Published work with UCSC genomes suggest that this high % of HSEs in helitrons (red slice) is specific to Caenorhabditis.
- Refining python code to typehint and proper PEP8 style
- Adding comment blocks to annotate code
- Adding ETE3 pie chart analyses
- Wormbase, Caenorhabditis Genome Project
- Install miniconda
- Install RepeatMasker via conda (Optional: These genomes already have well-curated rmsk files associated with these databases)
conda config --add channels bioconda conda install -c bioconda repeatmasker
- twoBitToFa (Tool specifically for UCSC Genome Browser genomes)
wget -P ~/ http://hgdownload.soe.ucsc.edu/admin/exe/linux.x86_64.v369/twoBitToFa
- Alternatively:
conda install --yes -c bioconda ucsc-twobittofa
- python 3.9 (not tested with other versions)

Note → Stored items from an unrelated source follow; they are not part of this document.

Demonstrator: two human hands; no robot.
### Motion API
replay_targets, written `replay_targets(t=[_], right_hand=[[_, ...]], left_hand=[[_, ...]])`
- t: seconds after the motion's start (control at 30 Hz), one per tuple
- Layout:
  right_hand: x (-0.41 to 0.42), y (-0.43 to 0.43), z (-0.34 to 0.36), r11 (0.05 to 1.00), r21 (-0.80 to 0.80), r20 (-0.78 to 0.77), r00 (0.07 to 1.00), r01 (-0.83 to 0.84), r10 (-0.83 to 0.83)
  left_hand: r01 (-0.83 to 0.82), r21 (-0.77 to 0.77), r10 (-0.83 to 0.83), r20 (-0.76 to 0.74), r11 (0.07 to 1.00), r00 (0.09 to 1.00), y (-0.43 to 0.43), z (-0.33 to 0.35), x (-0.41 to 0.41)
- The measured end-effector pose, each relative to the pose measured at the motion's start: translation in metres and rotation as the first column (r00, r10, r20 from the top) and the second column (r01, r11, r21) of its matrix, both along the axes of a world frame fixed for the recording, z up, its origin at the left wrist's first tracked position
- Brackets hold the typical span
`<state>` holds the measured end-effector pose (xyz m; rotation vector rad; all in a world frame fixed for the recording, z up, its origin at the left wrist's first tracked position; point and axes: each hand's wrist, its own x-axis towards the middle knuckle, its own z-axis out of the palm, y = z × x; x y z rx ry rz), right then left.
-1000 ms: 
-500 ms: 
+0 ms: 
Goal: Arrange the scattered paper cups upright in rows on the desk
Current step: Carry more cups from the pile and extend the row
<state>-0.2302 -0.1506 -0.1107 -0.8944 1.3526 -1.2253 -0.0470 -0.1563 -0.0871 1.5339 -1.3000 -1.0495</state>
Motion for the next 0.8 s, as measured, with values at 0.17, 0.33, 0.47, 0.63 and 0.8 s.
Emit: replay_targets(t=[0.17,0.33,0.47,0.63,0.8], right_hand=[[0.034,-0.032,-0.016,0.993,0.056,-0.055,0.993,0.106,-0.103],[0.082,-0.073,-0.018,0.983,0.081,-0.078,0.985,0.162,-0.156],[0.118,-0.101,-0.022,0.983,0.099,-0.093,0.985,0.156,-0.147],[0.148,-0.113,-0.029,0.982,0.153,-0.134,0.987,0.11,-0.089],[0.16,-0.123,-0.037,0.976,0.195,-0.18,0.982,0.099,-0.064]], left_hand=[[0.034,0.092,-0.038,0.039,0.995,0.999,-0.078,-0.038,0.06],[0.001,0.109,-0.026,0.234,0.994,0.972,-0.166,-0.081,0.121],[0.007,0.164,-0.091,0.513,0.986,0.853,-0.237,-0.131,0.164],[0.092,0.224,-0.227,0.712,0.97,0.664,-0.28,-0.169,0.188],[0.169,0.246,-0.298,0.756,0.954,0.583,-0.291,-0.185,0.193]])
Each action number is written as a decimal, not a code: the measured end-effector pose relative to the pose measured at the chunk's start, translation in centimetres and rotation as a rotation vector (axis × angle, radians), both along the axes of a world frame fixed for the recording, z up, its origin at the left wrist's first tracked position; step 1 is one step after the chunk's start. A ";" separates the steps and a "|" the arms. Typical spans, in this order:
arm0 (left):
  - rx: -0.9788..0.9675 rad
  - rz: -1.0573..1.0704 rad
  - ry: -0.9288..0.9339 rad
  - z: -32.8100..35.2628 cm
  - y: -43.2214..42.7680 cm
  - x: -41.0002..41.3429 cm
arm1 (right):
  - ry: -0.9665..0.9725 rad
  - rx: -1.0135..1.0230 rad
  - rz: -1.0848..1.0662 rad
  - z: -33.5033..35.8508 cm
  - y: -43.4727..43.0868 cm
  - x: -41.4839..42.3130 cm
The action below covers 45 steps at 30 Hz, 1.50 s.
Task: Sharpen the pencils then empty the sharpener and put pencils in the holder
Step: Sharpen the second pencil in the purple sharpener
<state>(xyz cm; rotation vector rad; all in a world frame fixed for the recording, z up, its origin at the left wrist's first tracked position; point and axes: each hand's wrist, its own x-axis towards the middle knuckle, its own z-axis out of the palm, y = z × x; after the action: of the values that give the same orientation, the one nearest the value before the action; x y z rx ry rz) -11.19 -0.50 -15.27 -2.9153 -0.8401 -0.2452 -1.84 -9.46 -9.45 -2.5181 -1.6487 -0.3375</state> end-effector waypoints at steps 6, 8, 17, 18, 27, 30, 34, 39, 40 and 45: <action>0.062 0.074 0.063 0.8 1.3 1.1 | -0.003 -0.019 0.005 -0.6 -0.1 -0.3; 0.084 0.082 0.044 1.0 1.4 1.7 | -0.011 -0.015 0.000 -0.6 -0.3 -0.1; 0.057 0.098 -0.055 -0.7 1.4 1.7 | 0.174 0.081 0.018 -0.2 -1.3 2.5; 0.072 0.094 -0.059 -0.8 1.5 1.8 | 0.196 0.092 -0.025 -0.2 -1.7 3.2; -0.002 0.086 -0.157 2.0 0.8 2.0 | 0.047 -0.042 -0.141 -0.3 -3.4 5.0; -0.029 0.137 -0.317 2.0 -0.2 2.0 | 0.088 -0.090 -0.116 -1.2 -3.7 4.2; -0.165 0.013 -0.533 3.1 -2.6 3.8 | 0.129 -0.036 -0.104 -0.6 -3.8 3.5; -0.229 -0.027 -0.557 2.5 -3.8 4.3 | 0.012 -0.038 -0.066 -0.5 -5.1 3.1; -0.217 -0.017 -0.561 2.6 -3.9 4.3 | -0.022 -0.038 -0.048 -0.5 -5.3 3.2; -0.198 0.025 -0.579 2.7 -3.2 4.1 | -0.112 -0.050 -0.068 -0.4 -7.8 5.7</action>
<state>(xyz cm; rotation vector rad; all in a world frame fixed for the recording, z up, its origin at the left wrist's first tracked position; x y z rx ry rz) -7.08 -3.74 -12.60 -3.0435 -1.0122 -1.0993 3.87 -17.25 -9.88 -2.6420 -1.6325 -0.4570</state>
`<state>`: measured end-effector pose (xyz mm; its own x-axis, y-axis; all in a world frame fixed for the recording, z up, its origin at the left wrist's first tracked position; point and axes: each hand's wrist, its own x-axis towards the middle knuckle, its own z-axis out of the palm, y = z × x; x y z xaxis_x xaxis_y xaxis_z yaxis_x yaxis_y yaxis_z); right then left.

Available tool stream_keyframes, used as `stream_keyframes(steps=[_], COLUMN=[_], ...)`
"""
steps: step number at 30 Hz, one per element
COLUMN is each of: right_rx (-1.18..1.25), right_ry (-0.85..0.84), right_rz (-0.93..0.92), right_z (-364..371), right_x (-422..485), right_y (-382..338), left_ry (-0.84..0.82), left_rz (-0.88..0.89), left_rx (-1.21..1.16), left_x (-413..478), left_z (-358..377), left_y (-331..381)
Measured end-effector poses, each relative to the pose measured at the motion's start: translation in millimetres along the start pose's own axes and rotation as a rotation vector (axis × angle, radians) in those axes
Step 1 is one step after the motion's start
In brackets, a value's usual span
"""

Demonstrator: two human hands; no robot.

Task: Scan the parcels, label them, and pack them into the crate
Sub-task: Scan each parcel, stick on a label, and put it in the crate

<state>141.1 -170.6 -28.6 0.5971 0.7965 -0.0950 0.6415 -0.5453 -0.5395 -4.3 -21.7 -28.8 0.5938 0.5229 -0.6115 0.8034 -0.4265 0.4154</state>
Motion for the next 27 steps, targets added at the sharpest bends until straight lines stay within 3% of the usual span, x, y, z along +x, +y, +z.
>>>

conda install --yes python=3.9
- other dependencies via conda
conda install --yes pandas numpy
HPC usage will be demonstrated using a copy of the tests/integration
planfile entries as an example.
- Loop through planfile (.txt) of genome names to run again pipeline
./ucsc_process_helitrons.sh -i '/Path/to/repo/planfile_rmsk_sample.txt' -o '/Path/to/outfolder'
- Make summaries ->
Path/to/outfolder/HSE_in_out_summary.txt
python summary.py -genomes '/Path/to/repo/planfile_rmsk_sample.txt' -o '/Path/to/outfolder'
Local usage will be demonstrated using the tests/integration
planfile
- Loop through planfile (.txt) of genome names to run again pipeline
./ucsc_process_helitrons_local.sh -i '/Path/to/repo/Caenorhabditis-HSE-Helitrons/tests/integration/planfile_rmsk_subset.txt' -o '/Path/to/repo/Caenorhabditis-HSE-Helitrons/tests/integration'
- Make summaries ->
tests/integration/HSE_in_out_summary.txt
python summary.py -genomes '/Path/to/repo/Caenorhabditis-HSE-Helitrons/tests/integration/planfile_rmsk_subset.txt' -o '/Path/to/repo/Caenorhabditis-HSE-Helitrons/tests/integration'
Functional testing was done using HPC resources.